Page 39 of Cutting for Stone


  Shiva returned just as we were finishing dinner, pleased with his excursion to Akaki. Neither Genet nor Rosina was at the table. Almaz said that mother and daughter were having a big fight and that Rosina's relatives had come to mediate.

  Hema rose to go see what was happening, but Ghosh held her back. “Whatever it is, if you get in the middle it's only going to get more complicated.” Shiva said nothing, eating his food.

  I wasn't being noble by keeping quiet. I didn't think anyone would believe my side of the story. It was up to my brother or Genet to save me if they wanted to. I studied Shiva's face at the dining table. There was no sign that he was aware of the calamity he'd caused. No indication at all.
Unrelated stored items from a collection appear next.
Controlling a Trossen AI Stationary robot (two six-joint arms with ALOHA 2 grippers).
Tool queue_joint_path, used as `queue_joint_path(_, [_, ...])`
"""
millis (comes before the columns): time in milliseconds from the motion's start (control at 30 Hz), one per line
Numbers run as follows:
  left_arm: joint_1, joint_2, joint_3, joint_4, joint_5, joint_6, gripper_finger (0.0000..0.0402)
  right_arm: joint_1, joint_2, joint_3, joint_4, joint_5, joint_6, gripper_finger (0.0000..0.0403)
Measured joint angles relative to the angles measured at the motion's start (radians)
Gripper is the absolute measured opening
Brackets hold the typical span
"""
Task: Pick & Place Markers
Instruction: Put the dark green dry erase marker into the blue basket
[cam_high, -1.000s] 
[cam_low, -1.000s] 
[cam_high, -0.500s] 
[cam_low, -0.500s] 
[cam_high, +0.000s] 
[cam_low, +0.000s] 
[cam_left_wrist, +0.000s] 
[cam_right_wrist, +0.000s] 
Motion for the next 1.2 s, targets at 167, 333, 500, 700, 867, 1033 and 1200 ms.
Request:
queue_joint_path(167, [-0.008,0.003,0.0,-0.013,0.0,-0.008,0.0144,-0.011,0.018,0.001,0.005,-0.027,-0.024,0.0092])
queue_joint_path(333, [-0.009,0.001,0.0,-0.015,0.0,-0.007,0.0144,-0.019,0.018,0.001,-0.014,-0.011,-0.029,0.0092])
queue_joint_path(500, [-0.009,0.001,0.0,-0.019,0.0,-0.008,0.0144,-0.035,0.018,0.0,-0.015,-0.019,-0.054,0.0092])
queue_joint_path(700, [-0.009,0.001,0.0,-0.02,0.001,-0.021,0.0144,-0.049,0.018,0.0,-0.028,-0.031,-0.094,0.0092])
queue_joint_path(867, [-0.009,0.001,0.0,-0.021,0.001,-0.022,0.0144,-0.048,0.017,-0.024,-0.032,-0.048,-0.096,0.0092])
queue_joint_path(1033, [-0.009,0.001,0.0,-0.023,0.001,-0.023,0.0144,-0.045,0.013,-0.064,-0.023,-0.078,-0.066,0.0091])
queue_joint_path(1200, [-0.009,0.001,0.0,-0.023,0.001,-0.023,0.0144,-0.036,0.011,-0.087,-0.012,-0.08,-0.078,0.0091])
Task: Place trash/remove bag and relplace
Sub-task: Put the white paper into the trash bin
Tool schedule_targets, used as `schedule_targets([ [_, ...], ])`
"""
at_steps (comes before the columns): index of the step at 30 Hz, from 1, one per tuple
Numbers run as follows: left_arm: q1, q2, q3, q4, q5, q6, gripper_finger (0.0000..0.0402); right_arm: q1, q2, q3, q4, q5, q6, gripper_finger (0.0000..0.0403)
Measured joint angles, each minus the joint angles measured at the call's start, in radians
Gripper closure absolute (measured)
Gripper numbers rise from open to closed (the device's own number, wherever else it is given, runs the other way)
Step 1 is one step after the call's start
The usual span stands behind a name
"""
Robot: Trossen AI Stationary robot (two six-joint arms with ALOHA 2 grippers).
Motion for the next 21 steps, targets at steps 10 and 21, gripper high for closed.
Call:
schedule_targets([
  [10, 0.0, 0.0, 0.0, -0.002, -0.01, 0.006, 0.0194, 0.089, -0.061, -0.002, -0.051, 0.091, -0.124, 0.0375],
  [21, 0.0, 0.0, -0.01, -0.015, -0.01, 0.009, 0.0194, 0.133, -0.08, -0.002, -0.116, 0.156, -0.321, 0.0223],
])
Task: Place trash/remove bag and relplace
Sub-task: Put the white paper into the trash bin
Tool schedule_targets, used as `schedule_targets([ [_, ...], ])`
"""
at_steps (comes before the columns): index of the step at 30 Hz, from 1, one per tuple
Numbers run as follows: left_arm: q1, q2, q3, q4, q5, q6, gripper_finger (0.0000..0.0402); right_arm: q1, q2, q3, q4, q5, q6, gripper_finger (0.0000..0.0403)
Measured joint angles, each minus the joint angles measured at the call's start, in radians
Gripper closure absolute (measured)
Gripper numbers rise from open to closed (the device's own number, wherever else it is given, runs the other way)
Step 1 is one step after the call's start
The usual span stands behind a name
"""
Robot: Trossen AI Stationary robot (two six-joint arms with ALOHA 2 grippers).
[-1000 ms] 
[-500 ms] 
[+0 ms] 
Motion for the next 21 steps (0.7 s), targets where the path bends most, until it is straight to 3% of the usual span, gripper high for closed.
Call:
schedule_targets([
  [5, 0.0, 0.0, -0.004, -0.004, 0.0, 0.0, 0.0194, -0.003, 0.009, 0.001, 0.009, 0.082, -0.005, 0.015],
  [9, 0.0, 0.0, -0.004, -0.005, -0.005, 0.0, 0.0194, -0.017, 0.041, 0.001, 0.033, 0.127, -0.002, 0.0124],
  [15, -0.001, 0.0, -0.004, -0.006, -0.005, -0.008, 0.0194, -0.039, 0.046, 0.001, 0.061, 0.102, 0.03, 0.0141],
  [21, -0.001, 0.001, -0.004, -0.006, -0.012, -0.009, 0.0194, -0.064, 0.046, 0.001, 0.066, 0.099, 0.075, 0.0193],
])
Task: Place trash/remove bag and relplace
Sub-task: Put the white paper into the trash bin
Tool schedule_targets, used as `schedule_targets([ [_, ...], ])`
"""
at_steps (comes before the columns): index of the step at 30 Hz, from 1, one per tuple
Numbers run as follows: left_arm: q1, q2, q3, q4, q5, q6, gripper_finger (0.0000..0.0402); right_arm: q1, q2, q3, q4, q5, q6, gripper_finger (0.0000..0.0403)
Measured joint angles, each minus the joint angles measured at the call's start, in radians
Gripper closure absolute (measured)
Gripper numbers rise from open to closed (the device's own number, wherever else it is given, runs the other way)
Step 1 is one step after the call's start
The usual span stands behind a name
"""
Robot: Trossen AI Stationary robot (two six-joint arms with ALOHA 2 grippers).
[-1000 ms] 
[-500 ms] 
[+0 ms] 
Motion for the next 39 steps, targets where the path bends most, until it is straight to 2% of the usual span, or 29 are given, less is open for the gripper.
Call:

  That night I told Shiva I was moving to a room in Ghosh's old quarters. I was going to sleep and study there. I wanted to be alone there, I announced, not looking at him.

  He said nothing. It would be the first time in our lives that we did not occupy the same bed. If there were filaments and cords of yolk or flesh that kept our divided egg sticking together, I was taking a scalpel to them.

  Saturday morning, when I came over for breakfast, it seemed to me that Shiva hadn't slept any better than I had. After breakfast, he left for Farinachi's.

  I was about to go back to my room to study when Almaz burst into the dining room. “I think you better come, madam,” she said, addressing Hema.

  She led the charge to the servant's quarters; Hema, Ghosh, and I followed.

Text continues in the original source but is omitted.